Leemos la primera parte del “Sermón de la llanura”, el de los cuatro “bienaventurados” y “ay de vosotros”. En Mateo, Jesús habla de las bienaventuranzas sobre un monte. En Lucas, acaba de bajar del monte donde había pasado la noche en oración y donde llamó a los Doce. Su descenso nos recuerda el descenso de Dios entre nosotros con la Encarnación. La llanura es una imagen del día a día de nuestra vida. Allí, Jesús encuentra una multitud de discípulos, y una muchedumbre también de paganos venidos de Tiro y Sidón.

Esta muchedumbre está bien descrita en dos versículos que no se leen en el Evangelio de la Misa: “Venían a oírlo y a que los curasen de sus enfermedades, los atormentados por espíritus inmundos quedaban curados, y toda la gente trataba de tocarlo, porque salía de él una fuerza que los curaba a todos”. Esta es la gente a la que Jesús dice “bienaventurados” vosotros, los pobres, que tenéis hambre y lloráis. Jesús los define así, no por el mal que sufren, sino porque su indigencia los llevó a buscar a Jesús, su gracia y su palabra. La privación espiritual o material, el dolor y la necesidad existencial, abren a la búsqueda de Dios y al deseo de su bien duradero y eterno.

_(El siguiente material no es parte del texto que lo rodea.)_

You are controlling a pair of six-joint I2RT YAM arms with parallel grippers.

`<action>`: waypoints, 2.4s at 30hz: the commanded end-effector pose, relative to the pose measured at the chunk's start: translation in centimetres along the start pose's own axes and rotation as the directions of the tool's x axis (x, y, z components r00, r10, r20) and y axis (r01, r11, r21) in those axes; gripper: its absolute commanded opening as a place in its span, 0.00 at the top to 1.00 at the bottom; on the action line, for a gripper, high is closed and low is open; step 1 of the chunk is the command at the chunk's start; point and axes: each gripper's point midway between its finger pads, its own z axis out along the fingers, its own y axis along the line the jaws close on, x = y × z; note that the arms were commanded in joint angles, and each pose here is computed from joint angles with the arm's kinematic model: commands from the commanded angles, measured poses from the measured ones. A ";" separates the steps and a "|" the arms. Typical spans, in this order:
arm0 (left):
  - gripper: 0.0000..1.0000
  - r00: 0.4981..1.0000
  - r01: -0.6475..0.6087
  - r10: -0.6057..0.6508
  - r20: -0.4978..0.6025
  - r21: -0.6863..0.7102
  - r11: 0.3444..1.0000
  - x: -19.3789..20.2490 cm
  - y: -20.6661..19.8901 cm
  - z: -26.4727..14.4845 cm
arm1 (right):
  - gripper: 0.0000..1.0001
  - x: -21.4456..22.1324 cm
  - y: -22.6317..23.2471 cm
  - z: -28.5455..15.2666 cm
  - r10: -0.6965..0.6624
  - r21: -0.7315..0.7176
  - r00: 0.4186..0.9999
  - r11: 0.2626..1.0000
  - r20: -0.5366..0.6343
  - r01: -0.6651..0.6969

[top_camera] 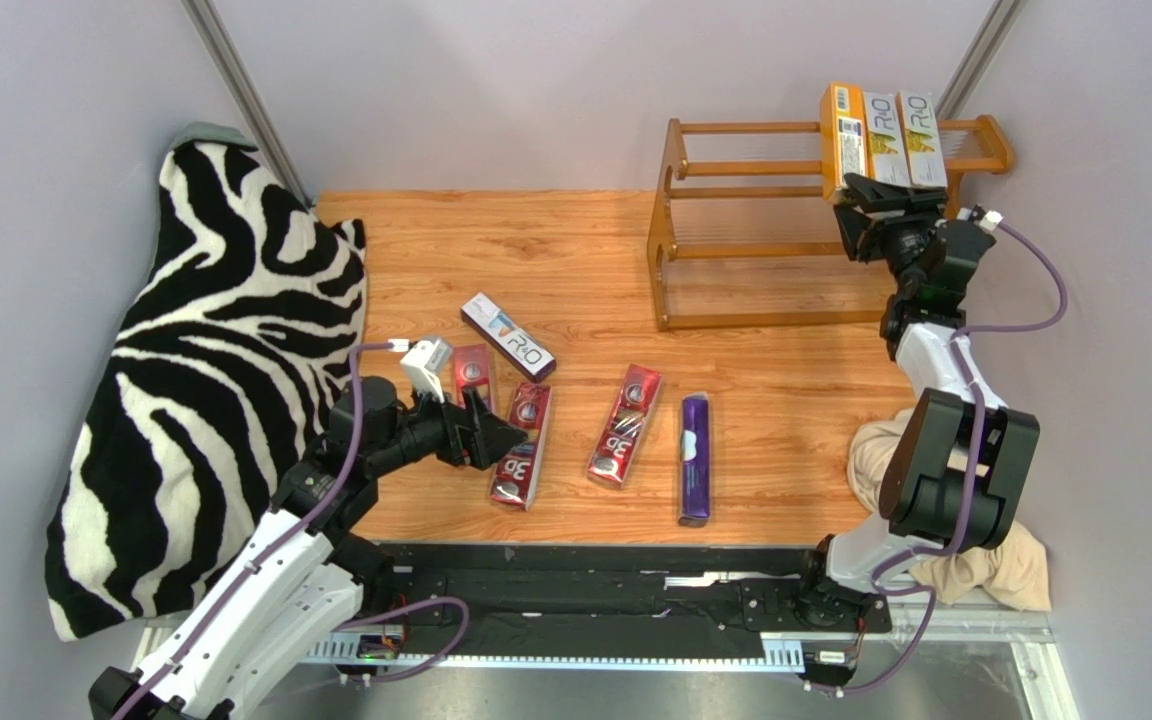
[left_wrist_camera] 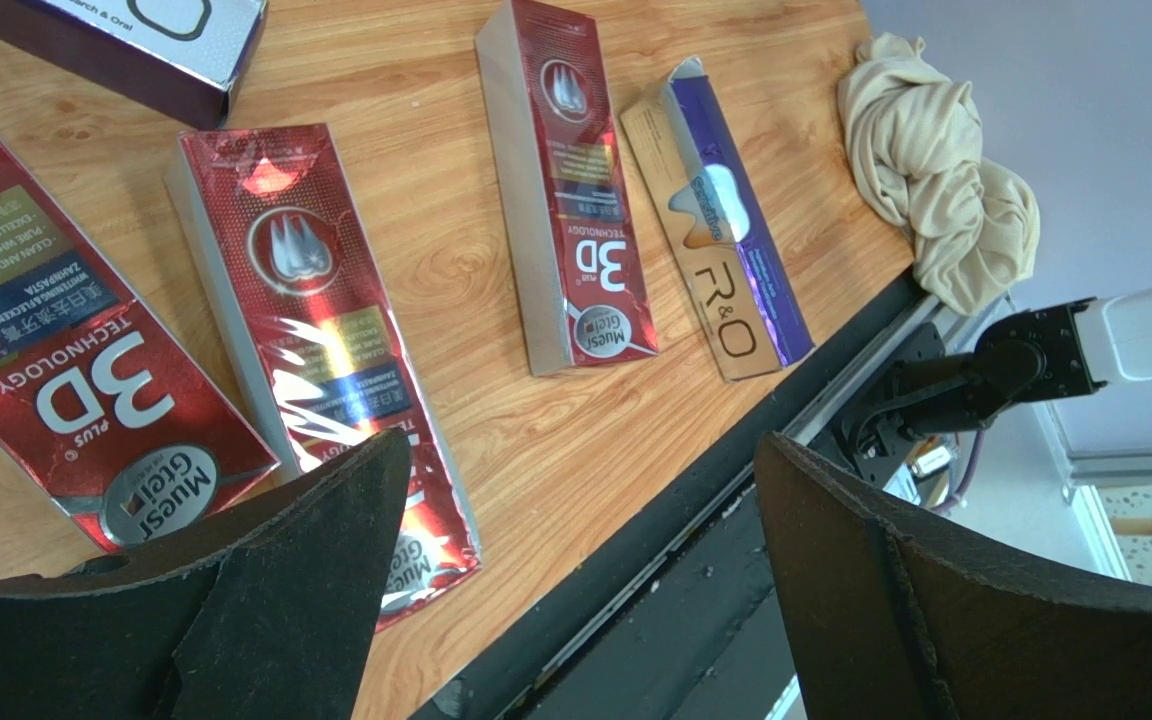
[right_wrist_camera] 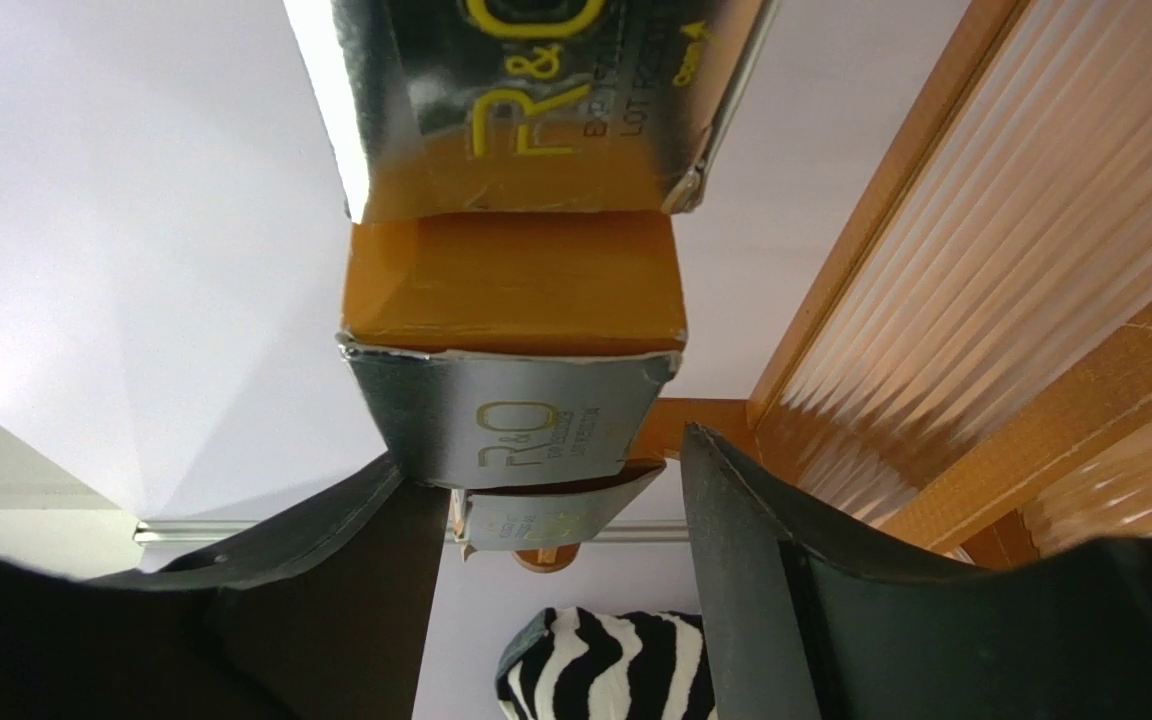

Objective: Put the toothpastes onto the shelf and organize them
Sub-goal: Place the toothpaste on the shelf.

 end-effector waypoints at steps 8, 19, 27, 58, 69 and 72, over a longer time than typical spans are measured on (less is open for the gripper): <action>0.07 0.999 -0.030 0.029 0.015 0.030 0.999 -0.3 -0.4 0.3 | 0.32 -0.5 0.3 -0.1 -0.032 -0.003 0.999 0.999 -0.005 0.032; 0.07 1.000 -0.025 0.025 0.001 0.034 0.999 -0.1 -0.3 0.6 | 0.31 -0.2 3.1 -0.5 -0.061 -0.059 0.997 0.997 -0.038 0.059; 0.08 1.000 -0.021 0.022 -0.010 0.037 0.999 0.1 -0.3 0.7 | 0.13 0.2 4.1 -0.9 -0.093 -0.079 0.994 0.993 -0.049 0.089; 0.07 1.000 -0.026 0.026 -0.011 0.056 0.998 0.0 -0.8 0.5 | 0.00 6.7 1.7 -13.3 -0.277 0.027 0.947 0.958 -0.160 0.284; 0.07 0.999 -0.041 0.042 -0.012 0.077 0.996 -1.0 -2.2 0.2 | 0.00 9.6 -3.4 -23.0 -0.483 0.231 0.849 0.819 -0.216 0.525; 0.07 0.998 -0.050 0.051 -0.029 0.049 0.998 -1.1 -2.2 0.4 | 0.01 10.4 -4.4 -24.9 -0.499 0.234 0.841 0.810 -0.209 0.538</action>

La cuarta bienaventuranza se diferencia de las tres primeras porque se refiere a las privaciones que tendrán los discípulos por ser perseguidos en nombre de Cristo. Es un Evangelio que nos llama a una profunda conversión de la forma de pensar. Jesús nos dice que no debemos buscar el consentimiento del mundo: “Ay, si todo el mundo habla bien de vosotros. Esto es lo que vuestros padres hacían con los falsos profetas”. Al contrario, Jesús nos dice: “Bienaventurados vosotros cuando os odien los hombres, y os destierren y os insulten”, y nos invita a alegrarnos y a saltar de gozo “porque vuestra recompensa será grande en el cielo. Esto es lo que hacían vuestros padres con los profetas”. Si nos hubiera dicho: “aceptad con serenidad esta situación, u ofreced este sacrificio”, ya habría sido una petición superior a las fuerzas humanas: con mayor razón, ya que nos pide estar llenos de alegría y exultación. Solamente con nuestras fuerzas nos es imposible. Como dice el Señor en Jeremías: necesitamos confiar en Él para ser árboles plantados junto al agua de su gracia para tener, incluso en esas pruebas, hojas perennes y frutos siempre frescos. Para el regocijo, Lucas usa el mismo verbo con el que Isabel dijo que el hijo saltó de alegría en su vientre a la voz de la madre del Señor. Se regocijó en el Espíritu Santo y con la voz de María. Pidamos al Espíritu Santo que nos dé su fuerza para vivir esta enseñanza de Jesús, tan elevada, tan sublime, tan por encima de nuestras fuerzas. Y que María nos llame por nuestro nombre.